[vect] : gate COMPLEX_MUL on FP_CONTRACT_FAST [PR125431]

Message ID patch-20589-tamar@arm.com
State New
Headers
Series [vect] : gate COMPLEX_MUL on FP_CONTRACT_FAST [PR125431] |

Checks

Context Check Description
linaro-tcwg-bot/tcwg_gcc_build--master-arm fail Patch failed to apply

Commit Message

Tamar Christina June 3, 2026, 7:50 a.m.

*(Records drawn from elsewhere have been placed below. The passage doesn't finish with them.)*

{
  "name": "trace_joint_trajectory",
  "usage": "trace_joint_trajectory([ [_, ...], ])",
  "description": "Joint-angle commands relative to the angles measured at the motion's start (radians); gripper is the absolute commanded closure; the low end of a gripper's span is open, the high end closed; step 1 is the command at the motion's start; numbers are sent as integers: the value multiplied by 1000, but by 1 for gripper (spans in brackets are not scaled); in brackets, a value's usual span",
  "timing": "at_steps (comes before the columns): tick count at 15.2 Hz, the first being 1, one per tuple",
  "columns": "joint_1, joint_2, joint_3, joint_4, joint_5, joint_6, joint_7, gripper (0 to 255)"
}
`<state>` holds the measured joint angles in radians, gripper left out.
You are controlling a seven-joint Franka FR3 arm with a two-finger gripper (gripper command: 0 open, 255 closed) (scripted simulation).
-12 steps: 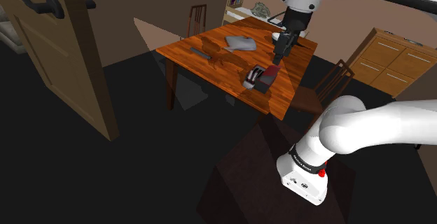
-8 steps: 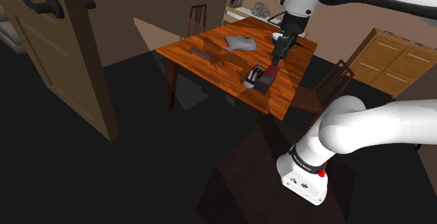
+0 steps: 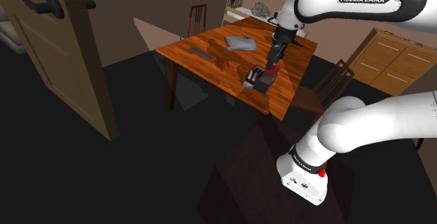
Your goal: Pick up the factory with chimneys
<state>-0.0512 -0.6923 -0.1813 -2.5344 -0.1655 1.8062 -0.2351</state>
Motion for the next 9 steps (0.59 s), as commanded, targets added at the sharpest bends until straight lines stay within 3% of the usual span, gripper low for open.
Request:
trace_joint_trajectory([
  [1,-9,48,-37,-1,-17,63,-36,0],
  [9,-22,295,-195,40,-33,313,-198,0],
])
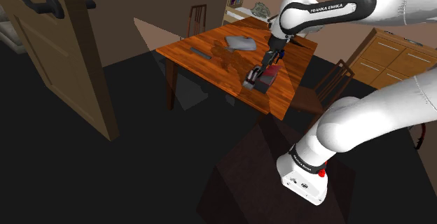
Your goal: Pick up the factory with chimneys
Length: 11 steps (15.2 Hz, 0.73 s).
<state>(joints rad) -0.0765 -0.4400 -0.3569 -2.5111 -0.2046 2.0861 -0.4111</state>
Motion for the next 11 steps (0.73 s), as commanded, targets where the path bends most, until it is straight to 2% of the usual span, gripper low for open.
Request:
trace_joint_trajectory([
  [1,5,79,-39,29,13,62,-46,0],
  [6,19,275,-129,108,93,193,-186,0],
  [11,13,492,-180,224,258,284,-369,0],
])
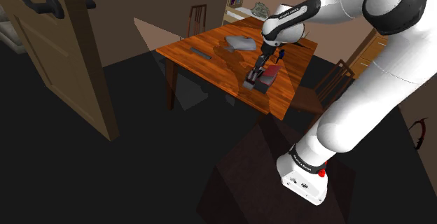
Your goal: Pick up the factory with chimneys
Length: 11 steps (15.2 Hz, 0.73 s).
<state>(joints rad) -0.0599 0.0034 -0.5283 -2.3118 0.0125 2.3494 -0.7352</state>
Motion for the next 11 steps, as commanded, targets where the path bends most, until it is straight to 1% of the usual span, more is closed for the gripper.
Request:
trace_joint_trajectory([
  [1,-13,93,-11,53,80,32,-84,0],
  [5,-73,266,13,178,227,57,-224,0],
  [11,-96,327,42,167,279,120,-261,0],
])
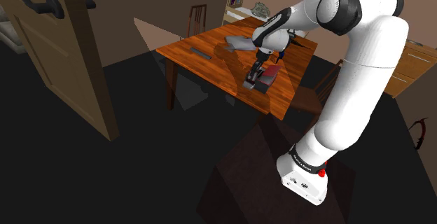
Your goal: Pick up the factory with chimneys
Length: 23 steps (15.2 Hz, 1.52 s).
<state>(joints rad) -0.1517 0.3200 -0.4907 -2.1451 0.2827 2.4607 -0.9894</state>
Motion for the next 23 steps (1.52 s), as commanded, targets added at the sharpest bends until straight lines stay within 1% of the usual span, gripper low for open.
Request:
trace_joint_trajectory([
  [1,-8,21,9,-1,18,19,-13,0],
  [4,-10,27,12,-1,23,25,-17,0],
  [5,-10,26,12,-2,23,25,-17,255],
  [14,-10,27,12,-1,23,25,-17,255],
  [23,20,-65,-27,15,-56,-70,39,255],
])
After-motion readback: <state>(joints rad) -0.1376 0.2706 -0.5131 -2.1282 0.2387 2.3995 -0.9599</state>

UTC
  The checks for FP_CONTRACT_FAST were in the wrong place for complex_mul.

The location it was in would only block FMA but not MUL.  It would also not
really reject the forming of the FMA, it would just create an invalid collection
of nodes which would fail analysis later on.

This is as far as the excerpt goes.